■ **ASSIGNED TASK**:
Wherever the string "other" shows up in the records below, return that line.

** EXERCISE MATERIALS follows **

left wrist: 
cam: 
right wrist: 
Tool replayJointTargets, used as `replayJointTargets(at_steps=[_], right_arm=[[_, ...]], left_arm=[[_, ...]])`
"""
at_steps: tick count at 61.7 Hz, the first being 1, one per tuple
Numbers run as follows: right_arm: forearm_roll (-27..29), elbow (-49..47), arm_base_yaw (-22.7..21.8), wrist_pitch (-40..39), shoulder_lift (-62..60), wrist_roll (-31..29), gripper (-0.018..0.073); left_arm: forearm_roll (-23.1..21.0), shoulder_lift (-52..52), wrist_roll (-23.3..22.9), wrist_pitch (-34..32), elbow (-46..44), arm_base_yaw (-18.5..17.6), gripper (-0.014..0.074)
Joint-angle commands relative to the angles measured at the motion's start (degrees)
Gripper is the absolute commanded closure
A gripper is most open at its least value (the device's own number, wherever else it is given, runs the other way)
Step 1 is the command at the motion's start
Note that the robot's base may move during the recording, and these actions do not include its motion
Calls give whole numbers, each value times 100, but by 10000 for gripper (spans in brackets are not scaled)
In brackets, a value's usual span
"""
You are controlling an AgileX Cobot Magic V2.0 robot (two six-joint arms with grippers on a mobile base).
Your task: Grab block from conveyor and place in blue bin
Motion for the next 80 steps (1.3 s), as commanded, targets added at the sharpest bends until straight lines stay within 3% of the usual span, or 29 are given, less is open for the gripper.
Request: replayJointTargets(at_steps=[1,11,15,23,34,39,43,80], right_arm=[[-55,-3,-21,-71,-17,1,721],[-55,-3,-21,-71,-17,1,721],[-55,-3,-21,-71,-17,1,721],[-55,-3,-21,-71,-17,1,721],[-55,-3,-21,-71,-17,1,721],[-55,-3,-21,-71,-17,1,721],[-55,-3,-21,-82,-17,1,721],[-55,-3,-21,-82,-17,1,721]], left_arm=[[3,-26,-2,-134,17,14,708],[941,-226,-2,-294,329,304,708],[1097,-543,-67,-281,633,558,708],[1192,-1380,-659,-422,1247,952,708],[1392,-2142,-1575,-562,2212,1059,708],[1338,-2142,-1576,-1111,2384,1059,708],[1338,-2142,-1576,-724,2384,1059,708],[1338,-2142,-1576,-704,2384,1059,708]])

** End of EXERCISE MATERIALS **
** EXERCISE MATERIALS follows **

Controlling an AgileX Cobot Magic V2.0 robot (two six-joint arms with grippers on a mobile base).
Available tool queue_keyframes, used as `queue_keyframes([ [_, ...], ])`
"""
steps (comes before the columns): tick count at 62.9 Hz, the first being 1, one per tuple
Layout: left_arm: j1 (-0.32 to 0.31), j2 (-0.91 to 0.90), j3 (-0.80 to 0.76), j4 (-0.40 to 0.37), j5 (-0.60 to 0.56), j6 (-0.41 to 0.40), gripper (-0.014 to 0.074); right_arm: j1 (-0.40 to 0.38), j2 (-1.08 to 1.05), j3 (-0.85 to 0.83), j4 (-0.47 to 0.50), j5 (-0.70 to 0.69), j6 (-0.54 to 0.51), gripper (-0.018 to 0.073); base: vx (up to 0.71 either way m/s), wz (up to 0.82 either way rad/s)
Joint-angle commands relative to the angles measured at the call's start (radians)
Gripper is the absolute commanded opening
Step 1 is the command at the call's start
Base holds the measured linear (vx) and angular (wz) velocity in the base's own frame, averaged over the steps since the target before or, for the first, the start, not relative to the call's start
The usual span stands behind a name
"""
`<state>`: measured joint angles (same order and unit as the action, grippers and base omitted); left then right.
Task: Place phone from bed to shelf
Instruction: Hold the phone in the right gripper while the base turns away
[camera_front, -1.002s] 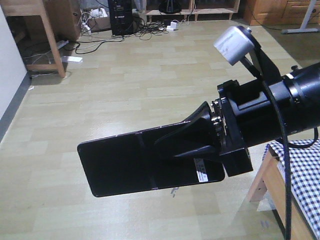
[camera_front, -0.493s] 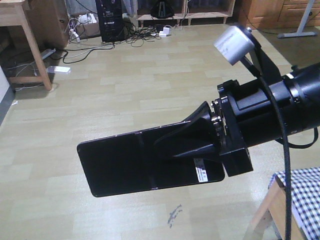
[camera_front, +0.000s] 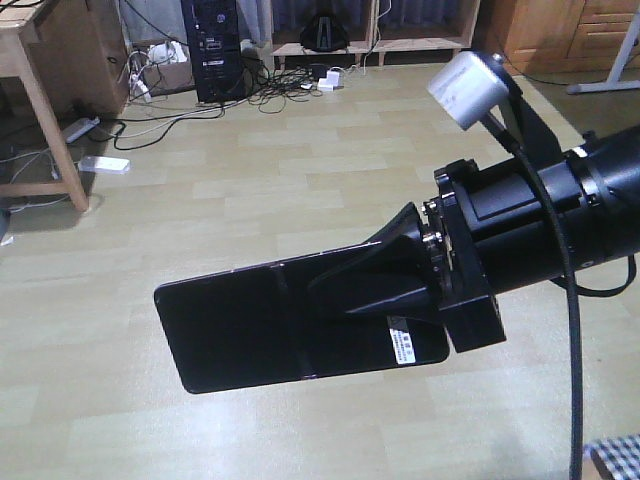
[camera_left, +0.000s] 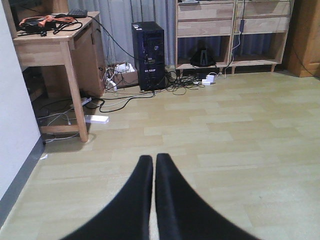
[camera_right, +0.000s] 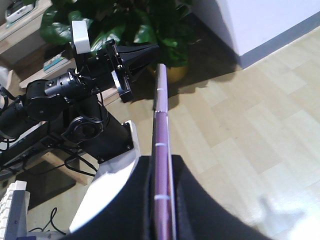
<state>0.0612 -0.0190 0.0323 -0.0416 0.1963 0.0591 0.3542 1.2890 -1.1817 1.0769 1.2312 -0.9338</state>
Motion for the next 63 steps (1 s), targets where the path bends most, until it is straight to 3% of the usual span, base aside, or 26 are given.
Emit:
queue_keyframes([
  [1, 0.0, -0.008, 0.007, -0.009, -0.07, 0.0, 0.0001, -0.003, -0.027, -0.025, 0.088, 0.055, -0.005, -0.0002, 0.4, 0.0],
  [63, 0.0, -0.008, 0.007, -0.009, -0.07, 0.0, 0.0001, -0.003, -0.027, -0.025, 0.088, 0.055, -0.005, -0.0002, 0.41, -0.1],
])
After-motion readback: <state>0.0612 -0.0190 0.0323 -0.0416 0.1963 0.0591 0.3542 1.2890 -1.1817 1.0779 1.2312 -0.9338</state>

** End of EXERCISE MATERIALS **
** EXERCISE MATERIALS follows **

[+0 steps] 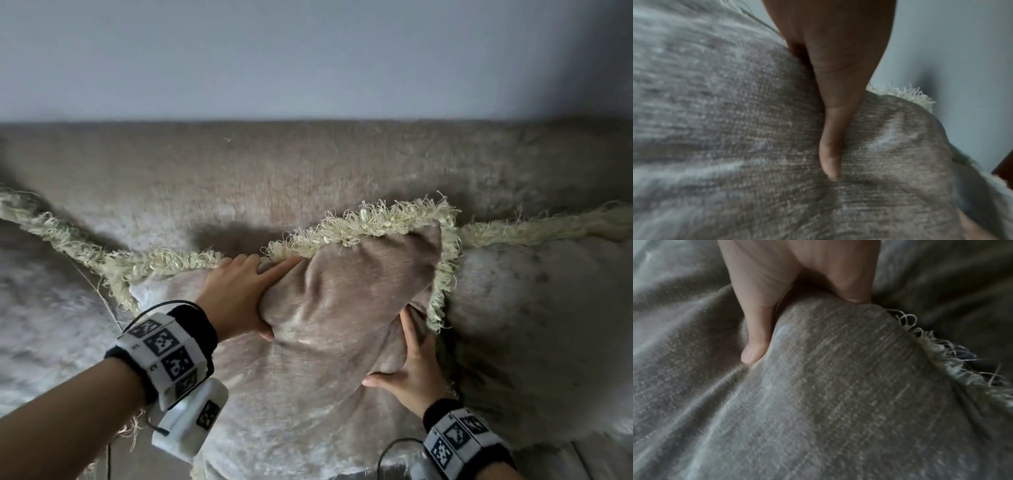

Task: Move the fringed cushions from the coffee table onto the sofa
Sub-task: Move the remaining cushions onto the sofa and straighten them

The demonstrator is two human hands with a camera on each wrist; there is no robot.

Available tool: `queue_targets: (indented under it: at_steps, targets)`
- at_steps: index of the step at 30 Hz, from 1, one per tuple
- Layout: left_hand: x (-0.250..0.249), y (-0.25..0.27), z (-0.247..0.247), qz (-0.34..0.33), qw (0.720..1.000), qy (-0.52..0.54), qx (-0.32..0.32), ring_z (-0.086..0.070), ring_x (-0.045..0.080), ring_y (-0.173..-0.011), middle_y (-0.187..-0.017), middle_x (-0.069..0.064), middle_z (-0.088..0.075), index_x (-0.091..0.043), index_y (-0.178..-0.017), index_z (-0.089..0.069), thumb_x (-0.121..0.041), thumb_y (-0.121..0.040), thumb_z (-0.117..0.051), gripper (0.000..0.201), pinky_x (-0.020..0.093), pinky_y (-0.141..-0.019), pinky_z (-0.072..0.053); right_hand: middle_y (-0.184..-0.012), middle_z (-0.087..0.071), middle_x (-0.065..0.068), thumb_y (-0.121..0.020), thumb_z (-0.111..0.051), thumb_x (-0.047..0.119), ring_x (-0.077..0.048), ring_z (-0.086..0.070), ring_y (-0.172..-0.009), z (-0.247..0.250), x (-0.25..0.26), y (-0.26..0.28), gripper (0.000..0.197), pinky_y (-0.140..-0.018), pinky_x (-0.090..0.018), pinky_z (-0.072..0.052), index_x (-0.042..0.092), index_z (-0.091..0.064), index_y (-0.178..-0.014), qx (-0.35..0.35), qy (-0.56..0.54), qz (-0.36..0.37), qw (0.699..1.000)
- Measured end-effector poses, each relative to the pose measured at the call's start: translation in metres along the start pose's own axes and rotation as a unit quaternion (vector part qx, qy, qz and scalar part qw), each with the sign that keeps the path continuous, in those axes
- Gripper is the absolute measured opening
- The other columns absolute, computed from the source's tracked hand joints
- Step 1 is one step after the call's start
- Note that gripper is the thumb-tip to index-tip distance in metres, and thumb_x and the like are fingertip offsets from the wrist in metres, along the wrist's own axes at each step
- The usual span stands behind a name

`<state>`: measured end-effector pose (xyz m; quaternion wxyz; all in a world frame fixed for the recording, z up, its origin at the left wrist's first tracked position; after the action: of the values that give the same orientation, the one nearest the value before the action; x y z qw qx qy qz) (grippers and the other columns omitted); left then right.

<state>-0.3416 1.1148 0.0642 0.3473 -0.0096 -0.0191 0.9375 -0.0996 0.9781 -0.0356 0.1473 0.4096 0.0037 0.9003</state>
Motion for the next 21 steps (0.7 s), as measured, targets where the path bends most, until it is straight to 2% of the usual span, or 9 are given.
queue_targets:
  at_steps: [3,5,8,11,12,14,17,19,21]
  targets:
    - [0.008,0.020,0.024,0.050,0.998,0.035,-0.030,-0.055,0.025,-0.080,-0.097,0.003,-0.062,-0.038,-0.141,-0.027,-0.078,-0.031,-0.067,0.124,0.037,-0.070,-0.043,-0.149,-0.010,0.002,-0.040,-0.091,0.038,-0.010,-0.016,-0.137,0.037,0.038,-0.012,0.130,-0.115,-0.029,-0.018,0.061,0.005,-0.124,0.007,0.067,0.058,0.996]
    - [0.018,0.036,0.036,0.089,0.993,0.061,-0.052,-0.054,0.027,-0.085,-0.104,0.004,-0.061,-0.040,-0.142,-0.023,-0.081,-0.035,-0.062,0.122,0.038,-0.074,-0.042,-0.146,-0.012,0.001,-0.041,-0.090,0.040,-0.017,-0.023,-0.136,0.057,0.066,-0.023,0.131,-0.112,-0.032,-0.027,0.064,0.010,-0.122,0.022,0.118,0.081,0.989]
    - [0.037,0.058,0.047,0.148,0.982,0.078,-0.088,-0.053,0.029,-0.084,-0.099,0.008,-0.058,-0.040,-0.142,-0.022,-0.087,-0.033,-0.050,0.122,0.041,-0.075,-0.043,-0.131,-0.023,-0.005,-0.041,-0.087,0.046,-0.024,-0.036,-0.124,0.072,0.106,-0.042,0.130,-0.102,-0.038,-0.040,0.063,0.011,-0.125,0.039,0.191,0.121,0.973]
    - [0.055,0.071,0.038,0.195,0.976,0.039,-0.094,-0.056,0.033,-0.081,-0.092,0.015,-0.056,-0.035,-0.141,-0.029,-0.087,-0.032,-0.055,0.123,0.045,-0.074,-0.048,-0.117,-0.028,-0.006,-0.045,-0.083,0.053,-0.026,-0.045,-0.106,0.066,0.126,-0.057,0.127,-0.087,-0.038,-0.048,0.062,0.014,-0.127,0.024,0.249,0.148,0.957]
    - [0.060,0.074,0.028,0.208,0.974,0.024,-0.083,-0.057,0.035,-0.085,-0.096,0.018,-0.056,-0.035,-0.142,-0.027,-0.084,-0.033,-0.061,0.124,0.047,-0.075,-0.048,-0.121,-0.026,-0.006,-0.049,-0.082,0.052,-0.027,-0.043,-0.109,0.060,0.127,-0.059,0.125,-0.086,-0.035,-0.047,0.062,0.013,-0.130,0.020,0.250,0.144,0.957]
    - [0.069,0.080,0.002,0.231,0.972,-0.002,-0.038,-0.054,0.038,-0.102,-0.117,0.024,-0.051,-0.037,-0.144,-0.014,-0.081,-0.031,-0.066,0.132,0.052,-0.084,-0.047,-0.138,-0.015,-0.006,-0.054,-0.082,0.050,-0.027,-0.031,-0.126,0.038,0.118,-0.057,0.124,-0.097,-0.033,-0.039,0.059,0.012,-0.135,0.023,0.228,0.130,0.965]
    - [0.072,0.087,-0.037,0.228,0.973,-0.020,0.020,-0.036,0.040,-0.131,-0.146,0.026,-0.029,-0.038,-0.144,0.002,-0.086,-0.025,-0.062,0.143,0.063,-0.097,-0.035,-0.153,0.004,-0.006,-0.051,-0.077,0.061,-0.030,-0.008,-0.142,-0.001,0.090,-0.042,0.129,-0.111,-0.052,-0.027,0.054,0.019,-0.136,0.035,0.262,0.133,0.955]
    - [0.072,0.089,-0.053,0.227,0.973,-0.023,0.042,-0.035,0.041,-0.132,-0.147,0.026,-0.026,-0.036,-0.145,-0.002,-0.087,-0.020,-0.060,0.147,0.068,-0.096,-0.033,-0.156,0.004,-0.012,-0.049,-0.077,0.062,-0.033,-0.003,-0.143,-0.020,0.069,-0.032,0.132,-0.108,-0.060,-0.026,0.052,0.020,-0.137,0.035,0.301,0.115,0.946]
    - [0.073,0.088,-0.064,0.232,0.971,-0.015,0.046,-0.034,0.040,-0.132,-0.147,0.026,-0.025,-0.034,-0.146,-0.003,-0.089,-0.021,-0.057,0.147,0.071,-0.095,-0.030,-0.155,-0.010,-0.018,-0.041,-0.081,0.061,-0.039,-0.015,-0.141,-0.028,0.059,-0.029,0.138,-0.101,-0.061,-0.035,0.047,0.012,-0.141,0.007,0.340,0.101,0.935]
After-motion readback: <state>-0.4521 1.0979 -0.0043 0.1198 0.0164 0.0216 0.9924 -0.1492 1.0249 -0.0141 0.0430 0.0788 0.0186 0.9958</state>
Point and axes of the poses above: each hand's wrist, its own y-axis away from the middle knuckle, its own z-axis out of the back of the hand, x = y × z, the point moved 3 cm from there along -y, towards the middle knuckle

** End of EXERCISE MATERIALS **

■ **ANSWER AREA**:
A gripper is most open at its least value (the device's own number, wherever else it is given, runs the other way)
- The other columns absolute, computed from the source's tracked hand joints
`<state>`: measured end-effector pose (xyz m; quaternion wxyz; all in a world frame fixed for the recording, z up, its origin at the left wrist's first tracked position; after the action: of the values that give the same orientation, the one nearest the value before the action; x y z qw qx qy qz) (grippers and the other columns omitted); left then right.

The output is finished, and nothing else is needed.